__Work request__: Output exactly the lines below, starting with the line that has "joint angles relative" and going on through the line that has "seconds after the", both included, and no other lines.

__Dataset content__:
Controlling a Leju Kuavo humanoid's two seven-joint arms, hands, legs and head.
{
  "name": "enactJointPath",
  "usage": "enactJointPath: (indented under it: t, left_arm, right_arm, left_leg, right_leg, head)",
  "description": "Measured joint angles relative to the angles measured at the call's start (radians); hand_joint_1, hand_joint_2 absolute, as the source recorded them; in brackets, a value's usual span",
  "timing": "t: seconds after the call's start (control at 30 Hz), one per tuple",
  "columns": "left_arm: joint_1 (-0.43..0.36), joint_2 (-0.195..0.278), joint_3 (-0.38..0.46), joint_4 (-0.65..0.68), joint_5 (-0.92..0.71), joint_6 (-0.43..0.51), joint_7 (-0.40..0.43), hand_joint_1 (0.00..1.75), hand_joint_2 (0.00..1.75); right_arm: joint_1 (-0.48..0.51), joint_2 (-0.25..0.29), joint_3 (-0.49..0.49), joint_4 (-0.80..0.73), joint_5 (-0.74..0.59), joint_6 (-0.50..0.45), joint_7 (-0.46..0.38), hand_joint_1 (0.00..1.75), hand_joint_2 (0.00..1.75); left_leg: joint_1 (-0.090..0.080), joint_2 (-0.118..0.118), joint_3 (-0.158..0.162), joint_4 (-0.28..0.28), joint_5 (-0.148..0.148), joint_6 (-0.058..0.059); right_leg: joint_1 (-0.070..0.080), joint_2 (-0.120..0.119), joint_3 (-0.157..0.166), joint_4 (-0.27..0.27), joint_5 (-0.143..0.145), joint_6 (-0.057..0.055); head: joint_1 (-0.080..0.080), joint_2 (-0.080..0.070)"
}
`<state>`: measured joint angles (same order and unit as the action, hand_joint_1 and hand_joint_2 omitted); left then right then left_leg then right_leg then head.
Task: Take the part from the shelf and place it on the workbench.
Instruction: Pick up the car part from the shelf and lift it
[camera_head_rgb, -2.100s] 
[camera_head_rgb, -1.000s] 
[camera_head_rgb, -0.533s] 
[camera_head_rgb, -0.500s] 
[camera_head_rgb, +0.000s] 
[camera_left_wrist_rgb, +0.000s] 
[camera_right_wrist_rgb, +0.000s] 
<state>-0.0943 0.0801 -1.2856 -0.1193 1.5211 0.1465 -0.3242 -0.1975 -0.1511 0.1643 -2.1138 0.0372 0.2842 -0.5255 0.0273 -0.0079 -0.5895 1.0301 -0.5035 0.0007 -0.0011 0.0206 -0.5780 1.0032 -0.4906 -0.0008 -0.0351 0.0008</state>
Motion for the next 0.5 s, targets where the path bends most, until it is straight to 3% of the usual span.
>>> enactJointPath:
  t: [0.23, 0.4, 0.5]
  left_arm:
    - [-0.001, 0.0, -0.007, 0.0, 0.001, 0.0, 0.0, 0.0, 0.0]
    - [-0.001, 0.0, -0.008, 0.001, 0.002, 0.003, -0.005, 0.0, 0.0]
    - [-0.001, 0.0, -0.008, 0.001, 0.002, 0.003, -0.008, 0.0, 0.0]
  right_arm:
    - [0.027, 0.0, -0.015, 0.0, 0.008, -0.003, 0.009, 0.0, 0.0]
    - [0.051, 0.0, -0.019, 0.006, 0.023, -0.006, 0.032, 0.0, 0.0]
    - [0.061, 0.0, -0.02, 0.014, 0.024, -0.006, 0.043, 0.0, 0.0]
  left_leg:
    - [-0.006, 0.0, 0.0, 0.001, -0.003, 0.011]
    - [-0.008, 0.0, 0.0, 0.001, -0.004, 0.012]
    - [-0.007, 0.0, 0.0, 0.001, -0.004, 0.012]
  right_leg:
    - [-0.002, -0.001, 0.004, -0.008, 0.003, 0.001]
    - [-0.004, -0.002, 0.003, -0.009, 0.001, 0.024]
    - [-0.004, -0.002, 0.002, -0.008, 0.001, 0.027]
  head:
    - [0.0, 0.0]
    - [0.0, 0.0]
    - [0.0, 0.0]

__Answer to this exercise__:
  "description": "Measured joint angles relative to the angles measured at the call's start (radians); hand_joint_1, hand_joint_2 absolute, as the source recorded them; in brackets, a value's usual span",
  "timing": "t: seconds after the call's start (control at 30 Hz), one per tuple",

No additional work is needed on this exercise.